Em seguida, leu trecho do discurso que, afirmou ele, “para nós juízes é particularmente significativo”. “O Direito é a única alternativa válida para regular a atividade entre indivíduos, comunidades e Estados”, relatou Baleeiro. E depois leu outro trecho do discurso que Lanusse fez na recepção que o presidente Médici lhe ofereceu. “Esse desenvolvimento, a Argentina interpreta não como um fim em si mesmo, mas como um instrumento em benefício do homem, de sua liberdade, sua dignidade e seu progresso”.

Lanusse, em resposta às palavras de Baleeiro, fez uma “pequena digressão informal”, como ele descreveu. “Se aqui falei como cidadão argentino, como soldado de minha pátria, como presidente da República, fi-lo também como indivíduo que se assentou no banco dos acusados por quatro anos e teve tempo de sobra para meditar e analisar o que é a Justiça, e o respeito que nos merece. Dessa experiência em vida é que tirei muitas conclusões, e uma delas é a da necessidade imprescindível do respeito à Justiça”.

As palavras, que aparentavam apenas afabilidades diplomáticas, não foram bem recebidas pelo governo, como lembrou, décadas depois, o ministro Francisco Rezek em entrevista ao projeto História Oral, da FGV: “Embora fosse ele [Lanusse] um chefe de Estado militar e autoritário, não diferente, sob a ótica dos rótulos, do nosso, ele havia dado, naquele discurso, certa prova de lucidez que impressionou Baleeiro. E este, já na resposta, disse que era reconfortante ver um chefe de Estado reconhecer certas coisas…”, lembrou Rezek.

“No fundo, o que Baleeiro quis dizer, e deve ter ficado claro, é que mesmo um chefe de Estado autoritário pode realizar, em público, esse ato de constrição consistente em reconhecer que ele está lá por forças de circunstâncias que ninguém deseja que se prolonguem nem que se repitam, e que ele tem ideia da importância da Justiça e de sua independência. É como se, em palavras cruas, Baleeiro dissesse: ‘O senhor é um ditador que não se orgulha de sê-lo e que encara isso com constrição; ao passo que o nosso é um ditador ufano’. E foi bem assim que o Palácio do Planalto recebeu o discurso de Baleeiro”.

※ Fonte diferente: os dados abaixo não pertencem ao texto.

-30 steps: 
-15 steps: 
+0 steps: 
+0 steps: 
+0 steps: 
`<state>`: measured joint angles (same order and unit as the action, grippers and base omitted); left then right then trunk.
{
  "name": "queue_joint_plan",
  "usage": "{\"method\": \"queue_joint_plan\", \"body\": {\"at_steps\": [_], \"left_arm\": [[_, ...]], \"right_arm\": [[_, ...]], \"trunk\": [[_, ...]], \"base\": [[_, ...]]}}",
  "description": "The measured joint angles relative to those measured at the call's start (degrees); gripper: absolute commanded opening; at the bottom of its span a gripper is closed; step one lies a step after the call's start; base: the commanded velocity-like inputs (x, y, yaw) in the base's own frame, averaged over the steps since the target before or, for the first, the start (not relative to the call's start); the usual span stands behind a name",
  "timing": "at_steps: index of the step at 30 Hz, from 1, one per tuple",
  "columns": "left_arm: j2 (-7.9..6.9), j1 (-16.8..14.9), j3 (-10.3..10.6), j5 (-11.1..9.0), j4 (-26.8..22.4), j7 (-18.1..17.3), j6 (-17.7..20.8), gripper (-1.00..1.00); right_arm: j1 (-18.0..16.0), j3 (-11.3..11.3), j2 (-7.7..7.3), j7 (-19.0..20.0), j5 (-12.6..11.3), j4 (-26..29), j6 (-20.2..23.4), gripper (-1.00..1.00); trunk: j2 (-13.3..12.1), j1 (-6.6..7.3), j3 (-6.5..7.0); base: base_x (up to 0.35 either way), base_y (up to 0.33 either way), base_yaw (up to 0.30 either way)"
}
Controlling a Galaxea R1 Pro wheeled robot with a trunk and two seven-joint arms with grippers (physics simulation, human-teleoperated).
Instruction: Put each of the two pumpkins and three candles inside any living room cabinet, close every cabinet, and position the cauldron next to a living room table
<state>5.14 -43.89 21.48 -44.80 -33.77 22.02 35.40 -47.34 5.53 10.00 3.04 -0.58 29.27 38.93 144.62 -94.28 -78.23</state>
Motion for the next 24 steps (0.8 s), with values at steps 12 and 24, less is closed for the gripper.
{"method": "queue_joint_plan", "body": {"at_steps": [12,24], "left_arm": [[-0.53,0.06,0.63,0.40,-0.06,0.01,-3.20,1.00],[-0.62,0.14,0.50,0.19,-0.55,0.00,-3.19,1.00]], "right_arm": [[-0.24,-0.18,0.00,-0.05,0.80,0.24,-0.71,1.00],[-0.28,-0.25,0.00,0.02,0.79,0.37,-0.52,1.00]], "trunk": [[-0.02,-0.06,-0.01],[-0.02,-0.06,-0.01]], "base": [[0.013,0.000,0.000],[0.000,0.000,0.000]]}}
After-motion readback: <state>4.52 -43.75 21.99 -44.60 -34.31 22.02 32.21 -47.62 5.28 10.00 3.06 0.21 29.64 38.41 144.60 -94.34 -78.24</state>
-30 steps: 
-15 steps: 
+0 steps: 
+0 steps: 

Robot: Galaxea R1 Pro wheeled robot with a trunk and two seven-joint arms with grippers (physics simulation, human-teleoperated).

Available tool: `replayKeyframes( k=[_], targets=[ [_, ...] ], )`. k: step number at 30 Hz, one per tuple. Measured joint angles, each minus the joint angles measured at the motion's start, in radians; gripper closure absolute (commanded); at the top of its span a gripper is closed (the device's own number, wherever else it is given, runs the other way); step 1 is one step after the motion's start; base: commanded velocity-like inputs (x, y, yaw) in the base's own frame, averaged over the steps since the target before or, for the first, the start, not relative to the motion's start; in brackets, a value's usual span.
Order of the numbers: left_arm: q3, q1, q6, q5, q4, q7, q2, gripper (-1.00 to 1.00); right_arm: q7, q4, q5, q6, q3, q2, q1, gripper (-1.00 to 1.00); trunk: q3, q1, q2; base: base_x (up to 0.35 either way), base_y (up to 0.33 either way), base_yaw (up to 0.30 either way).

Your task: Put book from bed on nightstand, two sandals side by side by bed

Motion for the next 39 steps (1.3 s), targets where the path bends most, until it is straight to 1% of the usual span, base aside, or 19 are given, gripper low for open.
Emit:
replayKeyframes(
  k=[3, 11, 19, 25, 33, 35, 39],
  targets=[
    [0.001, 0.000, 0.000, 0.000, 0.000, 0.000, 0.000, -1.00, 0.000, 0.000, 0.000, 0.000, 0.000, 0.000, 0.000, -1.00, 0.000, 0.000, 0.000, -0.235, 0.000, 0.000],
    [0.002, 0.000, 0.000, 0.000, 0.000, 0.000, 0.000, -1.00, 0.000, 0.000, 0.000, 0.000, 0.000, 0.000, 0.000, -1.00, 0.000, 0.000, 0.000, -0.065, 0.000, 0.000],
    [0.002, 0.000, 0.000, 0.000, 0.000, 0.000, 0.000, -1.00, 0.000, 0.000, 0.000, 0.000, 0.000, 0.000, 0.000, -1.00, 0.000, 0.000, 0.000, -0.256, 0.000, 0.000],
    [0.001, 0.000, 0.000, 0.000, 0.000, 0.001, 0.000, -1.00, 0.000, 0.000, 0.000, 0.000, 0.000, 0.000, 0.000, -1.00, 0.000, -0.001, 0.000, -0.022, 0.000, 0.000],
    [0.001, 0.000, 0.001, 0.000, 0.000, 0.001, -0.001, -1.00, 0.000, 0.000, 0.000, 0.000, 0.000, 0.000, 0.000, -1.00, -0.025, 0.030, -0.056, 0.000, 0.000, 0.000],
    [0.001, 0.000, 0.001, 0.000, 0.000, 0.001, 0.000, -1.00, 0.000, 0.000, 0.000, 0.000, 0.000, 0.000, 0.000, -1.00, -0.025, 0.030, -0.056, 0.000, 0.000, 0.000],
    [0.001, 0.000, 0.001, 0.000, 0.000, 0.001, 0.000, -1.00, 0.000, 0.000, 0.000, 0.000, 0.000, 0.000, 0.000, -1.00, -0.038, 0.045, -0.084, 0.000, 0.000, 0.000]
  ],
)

Baleeiro, que já havia pronunciado outros discursos que não agradaram o governo, passou a ser, como lembrou Rezek, fustigado pelo Palácio do Planalto. Em 1972, seu nome foi alvo de censura imposta pelo governo à imprensa, como o próprio Baleeiro registrou nos seus diários. Em dezembro de 1972, o jornalista Carlos Chagas pediu uma audiência para uma entrevista para o jornal O Estado de S.Paulo, onde trabalhava na época. Na verdade, Chagas levou a notícia para Baleeiro.

“Trouxe-me a essa hora um telex em que a diretoria transmitia a íntegra da notificação da censura, vedando qualquer referência a meu nome ou fato, abrangendo qualquer assunto ‘passado, presente ou futuro’. Diz que, ontem, foram obrigados a retirar da página simples notícia com fato do encerramento dos trabalhos do STF, que será amanhã com estatística dos feitos julgados”.

Baleeiro só deixou a presidência do Supremo no ano seguinte. E se aposentou em 1975, aos 70 anos de idade.

*A coluna ExCelso é um espaço para lembrarmos e discutirmos a história do Supremo Tribunal Federal por meio de imagens, documentos, entrevistas, livros. A coluna é publicada semanalmente e traz em seu nome uma referência ao ex-ministro Celso de Mello, que atuou como a memória do tribunal durante seus anos como decano. Quem assistia às sessões se acostumou às suas referências que, não raro, iam até o Império e às Ordenações Filipinas, do século XVI.